* [What needs to be done]:
Give the data again exactly as written, skipping any pictures.
[Records shown Boundary: Start]
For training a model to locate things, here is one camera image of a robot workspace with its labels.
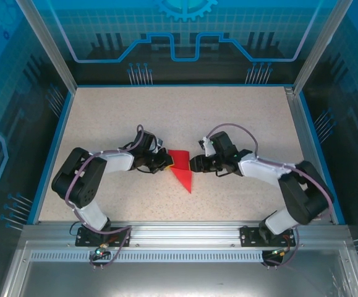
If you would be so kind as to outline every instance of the red triangle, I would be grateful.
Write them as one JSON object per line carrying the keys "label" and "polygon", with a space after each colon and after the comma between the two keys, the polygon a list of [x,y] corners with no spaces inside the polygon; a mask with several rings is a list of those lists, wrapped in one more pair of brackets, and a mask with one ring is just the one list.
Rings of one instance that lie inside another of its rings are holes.
{"label": "red triangle", "polygon": [[173,159],[171,167],[179,182],[191,193],[192,171],[190,171],[190,152],[186,150],[169,150]]}
{"label": "red triangle", "polygon": [[180,181],[180,183],[191,193],[191,184],[192,184],[192,171],[190,170],[181,170],[177,168],[171,168],[173,174]]}

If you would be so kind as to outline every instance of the work surface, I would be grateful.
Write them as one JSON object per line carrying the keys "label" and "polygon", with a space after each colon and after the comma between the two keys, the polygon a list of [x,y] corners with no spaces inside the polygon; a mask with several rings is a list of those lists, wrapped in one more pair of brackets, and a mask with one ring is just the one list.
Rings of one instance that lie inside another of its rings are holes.
{"label": "work surface", "polygon": [[[92,152],[116,149],[134,140],[140,123],[167,149],[188,150],[192,158],[203,153],[198,140],[226,122],[250,130],[258,140],[259,155],[302,161],[282,87],[79,88],[52,177],[75,147]],[[243,131],[223,130],[239,150],[254,150]],[[189,194],[170,170],[106,174],[96,199],[114,221],[262,220],[284,206],[278,188],[256,179],[194,173]],[[51,182],[40,214],[40,221],[48,220],[75,220],[51,190]]]}

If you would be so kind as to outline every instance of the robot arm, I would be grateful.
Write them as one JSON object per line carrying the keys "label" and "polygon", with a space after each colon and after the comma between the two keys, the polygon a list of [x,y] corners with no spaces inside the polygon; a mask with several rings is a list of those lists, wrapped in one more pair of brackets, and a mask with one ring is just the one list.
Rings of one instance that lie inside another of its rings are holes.
{"label": "robot arm", "polygon": [[[141,138],[138,132],[135,140],[126,145],[137,143]],[[114,171],[129,171],[146,166],[150,173],[164,170],[173,164],[172,158],[162,147],[162,140],[153,134],[143,132],[140,143],[127,152],[104,153],[92,159],[70,192],[69,201],[86,225],[98,231],[109,231],[109,219],[100,210],[96,200],[102,176]],[[82,148],[75,148],[70,153],[52,182],[53,191],[64,199],[70,183],[78,169],[92,154]]]}
{"label": "robot arm", "polygon": [[265,242],[287,229],[310,223],[328,208],[323,194],[310,181],[288,168],[296,168],[311,176],[333,200],[321,176],[307,161],[282,166],[283,164],[261,159],[250,150],[238,151],[225,132],[216,133],[209,139],[204,137],[199,143],[205,154],[191,159],[192,171],[215,172],[218,177],[234,173],[260,179],[281,189],[286,206],[266,217],[259,225],[260,236]]}
[Records shown Boundary: End]
* [Answer space]:
For training a model to locate things, here is one camera image of a robot workspace with its labels.
If you would be so kind as to outline every instance of the red triangle, I would be grateful.
Write them as one JSON object per line carrying the keys "label" and "polygon", with a space after each colon and after the comma between the two keys, the polygon a list of [x,y] corners with no spaces inside the polygon; a mask with several rings is a list of those lists, wrapped in one more pair of brackets, and a mask with one ring is just the one list.
Rings of one instance that lie inside another of its rings are holes.
{"label": "red triangle", "polygon": [[173,159],[171,167],[179,182],[191,193],[192,171],[190,171],[190,152],[186,150],[169,150]]}
{"label": "red triangle", "polygon": [[180,181],[180,183],[191,193],[191,184],[192,184],[192,171],[190,170],[181,170],[177,168],[171,168],[173,174]]}

If you would be so kind as to outline every instance of the work surface, I would be grateful.
Write them as one JSON object per line carrying the keys "label" and "polygon", with a space after each colon and after the comma between the two keys, the polygon a list of [x,y] corners with no spaces inside the polygon; a mask with several rings is a list of those lists, wrapped in one more pair of brackets, and a mask with one ring is just the one list.
Rings of one instance that lie inside another of its rings are holes.
{"label": "work surface", "polygon": [[[92,152],[116,149],[134,140],[140,123],[167,149],[188,150],[192,158],[203,153],[198,140],[226,122],[250,130],[258,140],[259,155],[302,161],[282,87],[79,88],[52,177],[75,147]],[[243,131],[223,130],[239,150],[254,150]],[[189,194],[170,170],[106,174],[96,199],[114,221],[262,220],[284,206],[278,188],[256,179],[194,173]],[[51,182],[40,214],[40,221],[48,220],[75,220],[51,190]]]}

If you would be so kind as to outline every instance of the robot arm, I would be grateful.
Write them as one JSON object per line carrying the keys "label" and "polygon", with a space after each colon and after the comma between the two keys, the polygon a list of [x,y] corners with no spaces inside the polygon; a mask with several rings is a list of those lists, wrapped in one more pair of brackets, and a mask with one ring is just the one list.
Rings of one instance that lie inside another of its rings are holes.
{"label": "robot arm", "polygon": [[[141,138],[138,132],[135,140],[126,145],[137,143]],[[114,171],[129,171],[146,166],[150,173],[164,170],[173,164],[172,158],[162,147],[162,140],[153,134],[143,132],[140,143],[127,152],[104,153],[92,159],[70,192],[69,201],[86,225],[98,231],[109,231],[109,219],[100,210],[96,200],[102,176]],[[82,148],[75,148],[70,153],[52,182],[53,191],[64,199],[70,183],[78,169],[92,154]]]}
{"label": "robot arm", "polygon": [[265,242],[287,229],[310,223],[328,208],[323,194],[310,181],[288,168],[296,168],[311,176],[333,200],[321,176],[307,161],[282,166],[283,164],[261,159],[250,150],[238,151],[225,132],[216,133],[209,139],[204,137],[199,143],[205,154],[191,159],[192,171],[215,172],[218,177],[234,173],[260,179],[281,189],[286,206],[266,217],[259,225],[260,236]]}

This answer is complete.